Datum05.05.2026 15:48
Quellewww.zeit.de
TLDREin 39-Jähriger, mutmaßlich ein ehemaliger Hipp-Mitarbeiter, wurde in Österreich wegen dringenden Tatverdachts und Fluchtgefahr in Untersuchungshaft genommen. Er soll versucht haben, Hipp mit vergifteter Babykost zu erpressen. Sein Anwalt bestreitet die Vorwürfe. Ein Glas mit Rattengift wurde gefunden. Weitere Gläser tauchten in Tschechien und der Slowakei auf, ein sechstes wird in Österreich gesucht. Das deutsche Hipp-Sortiment ist nicht betroffen.

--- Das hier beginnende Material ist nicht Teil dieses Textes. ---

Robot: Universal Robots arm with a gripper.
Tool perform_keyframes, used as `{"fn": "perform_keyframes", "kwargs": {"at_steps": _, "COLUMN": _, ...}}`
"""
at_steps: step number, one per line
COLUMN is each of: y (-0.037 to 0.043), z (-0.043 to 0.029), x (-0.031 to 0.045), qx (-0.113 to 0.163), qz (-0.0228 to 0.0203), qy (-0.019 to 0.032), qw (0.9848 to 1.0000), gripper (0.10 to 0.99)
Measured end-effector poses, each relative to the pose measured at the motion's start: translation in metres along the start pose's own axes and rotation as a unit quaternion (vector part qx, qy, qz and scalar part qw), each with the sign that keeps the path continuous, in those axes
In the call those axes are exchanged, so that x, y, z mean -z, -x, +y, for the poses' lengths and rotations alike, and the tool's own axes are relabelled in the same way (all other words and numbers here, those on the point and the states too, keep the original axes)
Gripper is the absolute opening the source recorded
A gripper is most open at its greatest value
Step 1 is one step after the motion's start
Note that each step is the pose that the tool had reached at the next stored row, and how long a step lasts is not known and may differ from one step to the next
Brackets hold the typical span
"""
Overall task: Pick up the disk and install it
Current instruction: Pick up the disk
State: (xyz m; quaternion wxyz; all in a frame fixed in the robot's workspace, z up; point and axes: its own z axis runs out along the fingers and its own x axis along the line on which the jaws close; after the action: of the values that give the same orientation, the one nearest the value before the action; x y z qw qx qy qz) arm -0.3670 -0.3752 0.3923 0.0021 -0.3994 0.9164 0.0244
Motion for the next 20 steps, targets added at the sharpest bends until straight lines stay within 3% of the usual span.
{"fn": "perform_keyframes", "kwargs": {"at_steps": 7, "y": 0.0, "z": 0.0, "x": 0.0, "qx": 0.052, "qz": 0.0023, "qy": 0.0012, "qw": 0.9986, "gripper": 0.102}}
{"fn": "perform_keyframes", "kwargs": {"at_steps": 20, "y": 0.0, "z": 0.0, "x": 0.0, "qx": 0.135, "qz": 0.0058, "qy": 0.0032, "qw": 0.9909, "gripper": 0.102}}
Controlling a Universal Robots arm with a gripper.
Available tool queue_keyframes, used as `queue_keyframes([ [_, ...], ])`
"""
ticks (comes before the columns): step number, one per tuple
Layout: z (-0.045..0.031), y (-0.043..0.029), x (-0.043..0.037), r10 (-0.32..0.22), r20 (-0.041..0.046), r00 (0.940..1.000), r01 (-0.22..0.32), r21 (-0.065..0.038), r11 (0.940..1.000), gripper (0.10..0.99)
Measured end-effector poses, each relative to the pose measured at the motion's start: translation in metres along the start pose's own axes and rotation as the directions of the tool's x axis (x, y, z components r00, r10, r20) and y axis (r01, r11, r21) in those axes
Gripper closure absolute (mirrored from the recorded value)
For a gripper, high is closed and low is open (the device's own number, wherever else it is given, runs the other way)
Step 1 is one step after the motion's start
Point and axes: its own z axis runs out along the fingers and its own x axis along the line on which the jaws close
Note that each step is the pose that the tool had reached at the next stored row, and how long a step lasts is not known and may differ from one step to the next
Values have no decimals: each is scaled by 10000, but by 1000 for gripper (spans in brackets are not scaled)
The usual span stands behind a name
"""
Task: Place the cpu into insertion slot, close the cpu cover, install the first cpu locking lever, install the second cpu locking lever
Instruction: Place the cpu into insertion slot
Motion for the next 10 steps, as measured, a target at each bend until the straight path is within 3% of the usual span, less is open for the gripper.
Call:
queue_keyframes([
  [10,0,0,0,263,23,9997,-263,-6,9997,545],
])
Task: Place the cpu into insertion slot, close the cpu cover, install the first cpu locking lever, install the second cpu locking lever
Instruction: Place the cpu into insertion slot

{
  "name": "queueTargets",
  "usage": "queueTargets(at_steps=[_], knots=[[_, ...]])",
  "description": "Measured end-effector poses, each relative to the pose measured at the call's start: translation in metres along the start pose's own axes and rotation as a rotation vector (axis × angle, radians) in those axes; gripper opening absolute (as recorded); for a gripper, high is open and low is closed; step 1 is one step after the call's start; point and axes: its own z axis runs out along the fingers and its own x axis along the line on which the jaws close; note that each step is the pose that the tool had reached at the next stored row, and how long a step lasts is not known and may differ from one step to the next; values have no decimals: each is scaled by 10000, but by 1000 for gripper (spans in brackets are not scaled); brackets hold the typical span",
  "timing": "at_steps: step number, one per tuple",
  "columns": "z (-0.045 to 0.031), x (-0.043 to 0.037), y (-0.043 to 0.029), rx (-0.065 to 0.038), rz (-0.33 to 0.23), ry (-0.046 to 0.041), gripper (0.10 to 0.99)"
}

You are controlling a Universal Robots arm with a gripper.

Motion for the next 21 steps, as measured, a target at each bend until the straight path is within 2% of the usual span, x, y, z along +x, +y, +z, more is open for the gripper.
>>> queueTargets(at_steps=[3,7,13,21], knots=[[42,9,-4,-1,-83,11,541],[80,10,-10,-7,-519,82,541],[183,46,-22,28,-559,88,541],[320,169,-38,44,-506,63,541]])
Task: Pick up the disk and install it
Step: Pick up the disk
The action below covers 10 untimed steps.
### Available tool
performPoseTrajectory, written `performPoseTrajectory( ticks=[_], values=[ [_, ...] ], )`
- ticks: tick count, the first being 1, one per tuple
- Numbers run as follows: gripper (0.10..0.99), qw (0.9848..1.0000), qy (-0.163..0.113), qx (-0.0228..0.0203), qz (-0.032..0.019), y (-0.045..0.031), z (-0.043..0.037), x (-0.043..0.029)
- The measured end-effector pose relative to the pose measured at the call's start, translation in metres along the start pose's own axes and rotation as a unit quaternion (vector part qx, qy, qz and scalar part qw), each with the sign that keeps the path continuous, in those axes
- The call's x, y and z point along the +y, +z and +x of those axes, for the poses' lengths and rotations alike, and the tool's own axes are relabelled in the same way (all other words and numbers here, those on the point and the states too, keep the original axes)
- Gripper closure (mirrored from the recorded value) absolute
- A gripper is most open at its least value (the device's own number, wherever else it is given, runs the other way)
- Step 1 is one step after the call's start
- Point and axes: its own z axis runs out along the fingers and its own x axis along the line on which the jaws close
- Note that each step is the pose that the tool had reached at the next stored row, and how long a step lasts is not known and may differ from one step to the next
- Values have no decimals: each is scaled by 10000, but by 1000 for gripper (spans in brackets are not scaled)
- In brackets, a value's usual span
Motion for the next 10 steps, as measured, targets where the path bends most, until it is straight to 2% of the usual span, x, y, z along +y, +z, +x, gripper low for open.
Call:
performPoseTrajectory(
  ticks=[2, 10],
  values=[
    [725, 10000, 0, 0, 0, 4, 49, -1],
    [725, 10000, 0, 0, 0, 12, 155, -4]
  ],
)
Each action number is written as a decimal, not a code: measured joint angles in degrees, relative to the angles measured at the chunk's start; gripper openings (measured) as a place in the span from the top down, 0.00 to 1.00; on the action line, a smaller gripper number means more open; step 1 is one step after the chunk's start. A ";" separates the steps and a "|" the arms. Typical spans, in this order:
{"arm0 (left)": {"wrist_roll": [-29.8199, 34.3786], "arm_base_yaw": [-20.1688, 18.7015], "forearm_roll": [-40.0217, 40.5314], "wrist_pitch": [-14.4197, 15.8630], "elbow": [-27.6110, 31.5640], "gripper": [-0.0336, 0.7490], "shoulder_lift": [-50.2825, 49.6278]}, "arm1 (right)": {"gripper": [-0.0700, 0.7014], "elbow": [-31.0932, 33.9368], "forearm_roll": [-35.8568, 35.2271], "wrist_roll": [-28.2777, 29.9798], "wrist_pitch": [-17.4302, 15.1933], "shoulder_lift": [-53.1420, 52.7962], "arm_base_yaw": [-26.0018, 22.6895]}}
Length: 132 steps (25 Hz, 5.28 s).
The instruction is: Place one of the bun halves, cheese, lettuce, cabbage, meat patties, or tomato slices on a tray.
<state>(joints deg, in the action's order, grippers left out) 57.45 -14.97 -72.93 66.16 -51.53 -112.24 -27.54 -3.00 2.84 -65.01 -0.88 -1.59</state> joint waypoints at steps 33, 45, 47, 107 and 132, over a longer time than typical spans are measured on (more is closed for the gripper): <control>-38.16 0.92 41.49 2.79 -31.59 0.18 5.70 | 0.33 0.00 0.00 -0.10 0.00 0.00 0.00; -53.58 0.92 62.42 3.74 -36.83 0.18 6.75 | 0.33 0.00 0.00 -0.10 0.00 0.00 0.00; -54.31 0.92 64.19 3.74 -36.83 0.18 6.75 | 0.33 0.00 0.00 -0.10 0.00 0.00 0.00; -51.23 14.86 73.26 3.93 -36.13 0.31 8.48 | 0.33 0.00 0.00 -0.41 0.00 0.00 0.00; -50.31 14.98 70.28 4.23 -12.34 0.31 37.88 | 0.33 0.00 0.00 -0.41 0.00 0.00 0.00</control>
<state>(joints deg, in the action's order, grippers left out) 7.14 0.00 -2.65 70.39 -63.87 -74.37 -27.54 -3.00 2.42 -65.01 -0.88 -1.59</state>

InhaltEin 39-Jähriger soll die Firma Hipp erpresst haben. Wegen dringenden Tatverdachts und Fluchtgefahr sitzt er nun in U-Haft. Sein Anwalt bestreitet die Vorwürfe. Der Verdächtige im Erpressungsfall um vergiftete Babykost des Herstellers Hipp befindet sich in Untersuchungshaft. Wie eine Sprecherin der Staatsanwaltschaft Eisenstadt in Österreich mitteilte, sah eine zuständige Richterin bei dem 39-Jährigen einen dringenden Tatverdacht sowie Verdunkelungs-, Tatbegehungs- und Fluchtgefahr. Die U-Haft gilt zunächst für 14 Tage. Der Tatverdächtige war am Samstag festgenommen worden. Als früherer Mitarbeiter der Firma Hipp soll er mehrere Gläser mit Babynahrung mit Rattengift präpariert und versucht haben, per Mail zwei Millionen Euro von seinem ehemaligen Arbeitgeber zu erpressen. Der Anwalt des Mannes bestätigte zwar, dass sein Mandant zuvor bei Hipp gearbeitet habe, jedoch wies er die Vorwürfe gegen ihn zurück. "Er hat nichts mit der Sache zu tun", sagte der Anwalt. Auch einen Bericht der österreichischen Kronen-Zeitung bestritt der Anwalt. Diesem zufolge soll der Mann Ende Februar seinen Arbeitsplatz bei Hipp verloren haben. Danach soll er aus Rache mehrere Gläser mit Rattengift versetzt und in Umlauf gebracht haben. Sein Mandant habe jedoch weder Erpressermails an Hipp geschrieben noch etwas mit den vergifteten Gläsern zu tun, sagte der Anwalt, der das Motiv der Rache zurückwies. Der Mann habe seinen Arbeitgeber in beidseitigem Einverständnis und nicht im Groll verlassen. Derweil wurde eines der Gläschen in der Nähe der österreichischen Stadt Eisenstadt gefunden. In dem Glas fanden die Ermittlungsbehörden 15 Mikrogramm Rattengift. Fachleute untersuchen derzeit, wie gefährlich die gefundene Dosis war. Vier weitere Gläser waren in Tschechien und der Slowakei aufgetaucht, nach einem sechsten wird in Österreich noch gesucht. Das deutsche Sortiment ist nach Angaben von Hipp nicht betroffen. Bereits im März soll die besagte Erpressermail in einem Sammelpostfach bei Hipp eingetroffen sein. Da dieses aber unregelmäßig kontrolliert werde, habe man das Schreiben erst im April entdeckt, sagte Geschäftsführer Stefan Hipp.